What you should do: Find each line below that includes "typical", then copy it.

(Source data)
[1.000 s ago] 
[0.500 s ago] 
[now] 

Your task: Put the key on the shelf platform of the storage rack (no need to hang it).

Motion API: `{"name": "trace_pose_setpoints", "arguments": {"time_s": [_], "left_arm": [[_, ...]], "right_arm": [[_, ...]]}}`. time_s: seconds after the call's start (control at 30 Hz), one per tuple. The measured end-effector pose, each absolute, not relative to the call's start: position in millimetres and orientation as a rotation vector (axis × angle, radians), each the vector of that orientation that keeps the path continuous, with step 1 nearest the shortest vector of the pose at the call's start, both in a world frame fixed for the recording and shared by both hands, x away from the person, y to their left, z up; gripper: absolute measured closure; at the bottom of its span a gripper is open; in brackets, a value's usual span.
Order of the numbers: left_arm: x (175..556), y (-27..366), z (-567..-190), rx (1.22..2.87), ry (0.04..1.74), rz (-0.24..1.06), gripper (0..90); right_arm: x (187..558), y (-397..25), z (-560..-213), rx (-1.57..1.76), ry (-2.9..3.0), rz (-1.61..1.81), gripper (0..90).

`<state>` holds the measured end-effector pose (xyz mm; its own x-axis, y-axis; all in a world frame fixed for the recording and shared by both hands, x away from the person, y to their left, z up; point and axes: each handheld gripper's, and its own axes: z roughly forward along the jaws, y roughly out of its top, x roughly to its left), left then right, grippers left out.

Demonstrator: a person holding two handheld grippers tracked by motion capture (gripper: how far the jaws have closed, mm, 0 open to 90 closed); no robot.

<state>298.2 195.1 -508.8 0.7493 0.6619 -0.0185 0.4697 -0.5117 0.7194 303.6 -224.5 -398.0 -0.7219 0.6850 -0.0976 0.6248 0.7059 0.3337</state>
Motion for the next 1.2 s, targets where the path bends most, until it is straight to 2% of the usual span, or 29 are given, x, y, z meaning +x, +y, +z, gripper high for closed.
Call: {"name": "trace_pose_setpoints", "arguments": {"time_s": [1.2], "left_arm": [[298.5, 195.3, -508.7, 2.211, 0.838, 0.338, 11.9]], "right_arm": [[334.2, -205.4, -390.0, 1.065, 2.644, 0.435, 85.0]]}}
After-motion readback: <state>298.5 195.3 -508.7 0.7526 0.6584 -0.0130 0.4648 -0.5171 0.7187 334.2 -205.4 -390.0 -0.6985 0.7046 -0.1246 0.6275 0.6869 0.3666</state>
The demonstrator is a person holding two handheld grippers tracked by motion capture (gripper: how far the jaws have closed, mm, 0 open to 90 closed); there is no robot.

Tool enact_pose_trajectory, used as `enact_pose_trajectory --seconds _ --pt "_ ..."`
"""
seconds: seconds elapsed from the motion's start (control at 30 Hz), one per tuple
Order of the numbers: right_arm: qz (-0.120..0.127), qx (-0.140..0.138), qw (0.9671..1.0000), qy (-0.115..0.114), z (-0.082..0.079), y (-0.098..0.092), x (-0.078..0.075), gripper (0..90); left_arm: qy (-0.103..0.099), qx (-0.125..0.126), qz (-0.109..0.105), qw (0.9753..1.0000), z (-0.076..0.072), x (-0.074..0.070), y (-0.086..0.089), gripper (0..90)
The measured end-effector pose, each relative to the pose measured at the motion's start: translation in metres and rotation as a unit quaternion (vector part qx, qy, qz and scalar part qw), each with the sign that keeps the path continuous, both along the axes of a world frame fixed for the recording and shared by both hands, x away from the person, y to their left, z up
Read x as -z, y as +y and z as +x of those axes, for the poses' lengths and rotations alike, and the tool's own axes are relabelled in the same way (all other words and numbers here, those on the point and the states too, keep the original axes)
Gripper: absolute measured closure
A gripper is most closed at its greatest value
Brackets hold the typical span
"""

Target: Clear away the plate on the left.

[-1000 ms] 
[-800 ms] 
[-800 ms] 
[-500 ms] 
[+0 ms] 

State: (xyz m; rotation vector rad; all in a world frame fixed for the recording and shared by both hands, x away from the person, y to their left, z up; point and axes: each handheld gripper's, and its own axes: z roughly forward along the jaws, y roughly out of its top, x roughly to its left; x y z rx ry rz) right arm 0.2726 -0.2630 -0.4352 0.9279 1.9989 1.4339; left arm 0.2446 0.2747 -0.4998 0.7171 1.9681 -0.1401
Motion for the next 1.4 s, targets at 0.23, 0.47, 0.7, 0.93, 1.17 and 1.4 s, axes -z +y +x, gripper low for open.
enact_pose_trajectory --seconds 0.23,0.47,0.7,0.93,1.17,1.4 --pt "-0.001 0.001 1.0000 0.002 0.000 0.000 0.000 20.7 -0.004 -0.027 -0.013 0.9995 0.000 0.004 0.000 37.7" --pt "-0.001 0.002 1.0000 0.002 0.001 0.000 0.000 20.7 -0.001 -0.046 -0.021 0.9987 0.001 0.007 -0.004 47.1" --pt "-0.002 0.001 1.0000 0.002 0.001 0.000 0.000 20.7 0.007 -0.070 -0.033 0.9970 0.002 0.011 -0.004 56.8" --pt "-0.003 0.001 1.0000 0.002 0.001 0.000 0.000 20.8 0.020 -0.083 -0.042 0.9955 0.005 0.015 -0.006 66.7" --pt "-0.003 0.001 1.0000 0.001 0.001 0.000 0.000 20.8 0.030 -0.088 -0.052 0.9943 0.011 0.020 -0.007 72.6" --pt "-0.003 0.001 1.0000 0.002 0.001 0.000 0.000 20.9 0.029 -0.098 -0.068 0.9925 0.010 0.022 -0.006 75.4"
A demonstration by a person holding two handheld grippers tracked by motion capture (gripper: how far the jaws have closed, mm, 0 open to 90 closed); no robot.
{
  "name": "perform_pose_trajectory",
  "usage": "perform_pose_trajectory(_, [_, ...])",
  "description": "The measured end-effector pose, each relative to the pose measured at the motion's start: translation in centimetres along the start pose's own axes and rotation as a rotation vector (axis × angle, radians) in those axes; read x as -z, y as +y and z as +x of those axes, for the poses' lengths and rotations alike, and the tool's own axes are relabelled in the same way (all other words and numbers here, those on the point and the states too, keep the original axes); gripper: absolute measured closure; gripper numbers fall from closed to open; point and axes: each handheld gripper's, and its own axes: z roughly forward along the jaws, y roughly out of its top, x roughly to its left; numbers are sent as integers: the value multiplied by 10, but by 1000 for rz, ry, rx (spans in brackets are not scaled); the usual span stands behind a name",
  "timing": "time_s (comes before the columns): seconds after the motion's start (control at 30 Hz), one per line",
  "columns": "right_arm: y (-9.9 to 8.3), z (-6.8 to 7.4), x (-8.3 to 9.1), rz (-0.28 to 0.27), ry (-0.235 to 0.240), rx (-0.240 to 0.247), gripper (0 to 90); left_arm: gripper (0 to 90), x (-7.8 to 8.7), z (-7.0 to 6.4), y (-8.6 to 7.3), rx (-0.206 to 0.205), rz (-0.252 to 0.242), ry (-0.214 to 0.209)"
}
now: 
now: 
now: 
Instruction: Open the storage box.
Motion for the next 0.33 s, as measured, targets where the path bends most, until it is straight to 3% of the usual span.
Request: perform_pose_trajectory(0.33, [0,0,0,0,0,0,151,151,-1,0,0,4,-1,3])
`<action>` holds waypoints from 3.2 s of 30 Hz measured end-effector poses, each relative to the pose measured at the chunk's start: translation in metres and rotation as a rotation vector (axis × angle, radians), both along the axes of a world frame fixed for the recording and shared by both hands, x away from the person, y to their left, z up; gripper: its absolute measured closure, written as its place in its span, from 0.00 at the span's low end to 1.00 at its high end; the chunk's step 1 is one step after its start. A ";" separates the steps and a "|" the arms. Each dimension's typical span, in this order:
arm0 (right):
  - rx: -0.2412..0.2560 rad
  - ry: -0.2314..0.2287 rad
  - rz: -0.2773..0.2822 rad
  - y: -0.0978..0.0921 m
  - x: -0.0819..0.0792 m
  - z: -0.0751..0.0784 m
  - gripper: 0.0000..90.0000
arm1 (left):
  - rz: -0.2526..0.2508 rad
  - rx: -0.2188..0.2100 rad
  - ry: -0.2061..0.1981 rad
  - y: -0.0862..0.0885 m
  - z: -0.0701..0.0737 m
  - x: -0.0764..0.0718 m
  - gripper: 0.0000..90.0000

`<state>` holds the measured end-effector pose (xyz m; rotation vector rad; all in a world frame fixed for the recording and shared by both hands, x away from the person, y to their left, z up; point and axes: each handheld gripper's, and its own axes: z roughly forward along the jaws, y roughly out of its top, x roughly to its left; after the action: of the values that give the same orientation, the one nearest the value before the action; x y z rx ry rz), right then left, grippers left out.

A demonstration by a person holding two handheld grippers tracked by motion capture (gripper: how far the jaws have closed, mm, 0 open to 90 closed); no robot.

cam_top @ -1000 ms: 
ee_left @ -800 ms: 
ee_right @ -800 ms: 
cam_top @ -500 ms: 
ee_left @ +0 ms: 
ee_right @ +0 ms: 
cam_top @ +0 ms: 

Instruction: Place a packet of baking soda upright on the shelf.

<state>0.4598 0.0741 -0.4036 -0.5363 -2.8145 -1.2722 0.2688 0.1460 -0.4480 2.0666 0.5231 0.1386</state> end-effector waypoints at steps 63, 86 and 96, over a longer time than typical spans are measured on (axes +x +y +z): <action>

The completed task:
Brackets hold the typical span
`<action>` holds waypoints from 3.2 s of 30 Hz measured end-effector poses, each relative to the pose measured at the chunk's start: translation in metres and rotation as a rotation vector (axis × angle, radians), both along the axes of a world frame fixed for the recording and shared by both hands, x away from the person, y to their left, z up; gripper: its absolute measured closure, written as its place in its span, from 0.00 at the span's low end to 1.00 at its high end; the chunk's step 1 is one step after its start. A ";" separates the steps and a "|" the arms. Each dimension's typical span, in this order:
<state>0.4598 0.0741 -0.4036 -0.5363 -2.8145 -1.2722 0.2688 0.1460 -0.4480 2.0666 0.5231 0.1386</state> end-effector waypoints at steps 63, 86 and 96, over a longer time than typical spans are measured on (axes +x +y +z): <action>

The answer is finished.